I read 83 books (counting journals but not children’s books). I finished my slow read of Middlemarch and read St Augustine’s Confessions, a little each morning, but didn’t start another slow read in September because I was doing the Kelly Writers’ House course in Modern and Contemporary American Poetry (ModPo), which was great fun and probably taught me a lot.

I read:

  • 21 books of poetry
  • 26 novels
  • 4 comics
  • books in translation from Chinese (2), Spanish (3), French (2), Danish (1 or 3, depending on how you count), Russian (1) and Latin (1), and bilingual books containing Greek (1) and Maori (1)
  • counting editors and comics artists, 44 books by women, 39 by men
  • 12 books by First Nations writers, and
  • 15 books by other writers who don’t belong to the White global minority.

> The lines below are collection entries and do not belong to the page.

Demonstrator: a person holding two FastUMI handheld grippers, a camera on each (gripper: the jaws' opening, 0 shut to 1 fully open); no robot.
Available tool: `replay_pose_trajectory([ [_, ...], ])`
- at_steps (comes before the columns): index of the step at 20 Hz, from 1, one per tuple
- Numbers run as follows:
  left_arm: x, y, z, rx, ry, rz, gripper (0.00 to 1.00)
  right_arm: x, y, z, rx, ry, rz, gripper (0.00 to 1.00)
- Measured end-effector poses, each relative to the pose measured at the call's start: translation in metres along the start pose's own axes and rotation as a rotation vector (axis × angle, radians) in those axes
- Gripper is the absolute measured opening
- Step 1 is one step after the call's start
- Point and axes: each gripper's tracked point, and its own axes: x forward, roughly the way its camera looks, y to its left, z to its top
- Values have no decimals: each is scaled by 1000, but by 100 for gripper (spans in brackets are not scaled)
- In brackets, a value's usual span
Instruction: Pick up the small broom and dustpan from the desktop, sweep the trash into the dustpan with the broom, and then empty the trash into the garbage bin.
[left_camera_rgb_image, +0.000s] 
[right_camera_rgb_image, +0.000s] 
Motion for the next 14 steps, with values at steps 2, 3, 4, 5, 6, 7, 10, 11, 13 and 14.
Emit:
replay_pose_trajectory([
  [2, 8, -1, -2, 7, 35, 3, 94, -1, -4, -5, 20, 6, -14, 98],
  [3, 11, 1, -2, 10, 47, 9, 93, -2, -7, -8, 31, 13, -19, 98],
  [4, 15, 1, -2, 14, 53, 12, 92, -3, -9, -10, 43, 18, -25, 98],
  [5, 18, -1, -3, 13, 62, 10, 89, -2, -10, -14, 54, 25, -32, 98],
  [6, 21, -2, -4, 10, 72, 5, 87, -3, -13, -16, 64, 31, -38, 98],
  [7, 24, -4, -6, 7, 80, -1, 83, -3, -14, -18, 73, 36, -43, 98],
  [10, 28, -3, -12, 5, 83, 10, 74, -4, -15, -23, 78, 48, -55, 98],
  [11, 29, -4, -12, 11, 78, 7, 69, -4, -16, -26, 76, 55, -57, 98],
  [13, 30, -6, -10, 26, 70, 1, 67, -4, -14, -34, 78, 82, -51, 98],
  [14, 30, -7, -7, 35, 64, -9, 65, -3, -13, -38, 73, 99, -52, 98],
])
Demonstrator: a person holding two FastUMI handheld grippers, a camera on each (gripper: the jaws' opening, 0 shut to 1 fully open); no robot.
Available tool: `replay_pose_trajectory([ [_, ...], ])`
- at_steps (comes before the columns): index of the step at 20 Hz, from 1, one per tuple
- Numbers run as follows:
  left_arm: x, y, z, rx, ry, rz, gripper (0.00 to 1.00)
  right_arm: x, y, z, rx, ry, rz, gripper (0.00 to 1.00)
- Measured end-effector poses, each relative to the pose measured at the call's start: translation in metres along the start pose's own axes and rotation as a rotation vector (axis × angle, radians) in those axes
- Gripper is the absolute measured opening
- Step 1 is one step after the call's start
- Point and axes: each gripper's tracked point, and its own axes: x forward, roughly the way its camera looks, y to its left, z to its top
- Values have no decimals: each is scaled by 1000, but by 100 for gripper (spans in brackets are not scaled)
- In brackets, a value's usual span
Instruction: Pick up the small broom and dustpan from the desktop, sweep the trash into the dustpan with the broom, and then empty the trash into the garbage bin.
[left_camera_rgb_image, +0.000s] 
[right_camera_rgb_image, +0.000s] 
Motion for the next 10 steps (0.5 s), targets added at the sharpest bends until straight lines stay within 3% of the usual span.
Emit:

Biggest serendipity: Four books spoke powerfully to each other and to me in the wake of the referendum on the Voice: Debra Dank’s We Come with This Place, Melissa Lucashenko’s Edenglassie, Dean Ashenden’s Telling Tennant’s Story and David Marr’s Killing for Country (no blog post yet). Unlike Voice and Treaty, the third proposal from the Uluṟu Statement from the Heart – Truth – doesn’t have to wait for government action. These books, and so many others with them, are moving that project forward brilliantly and unsettlingly.

The most fun was probably two novels about poetry, which also spoke to each other: Chilean Poet by Alejandro Zambra and The Anthologist by Nicholson Baker.

Most interesting new discovery of someone who has been writing for decades: 2022 Nobel Prize laureate Annie Ernaux. I read Les années and Mémoire de fille, both of which mine her life story in ways that make most memoirs seem dull. Though I read them in translation, it seems right to name them in French.

Most imaginatively huge was Alexis Wright’s novel Praiseworthy, which incidentally is set in some of the same localities as Killing for Country.

Most memorable poetry: Sarah Holland-Batt’s Jaguar, with Ken Bolton’s Starting at Basheer’s (no blog post yet) a close second, the first for its precise, compassionate treatment of the poet’s father’s final illness, the latter because it filled me with joy about the everyday.


Happy New Year to all. May 2024 see the rejection of authoritarianism in elections and an end to mass killings everywhere. And may fossil fuels at last be left in the ground. Failing that, may we all keep our hearts open and our minds engaged.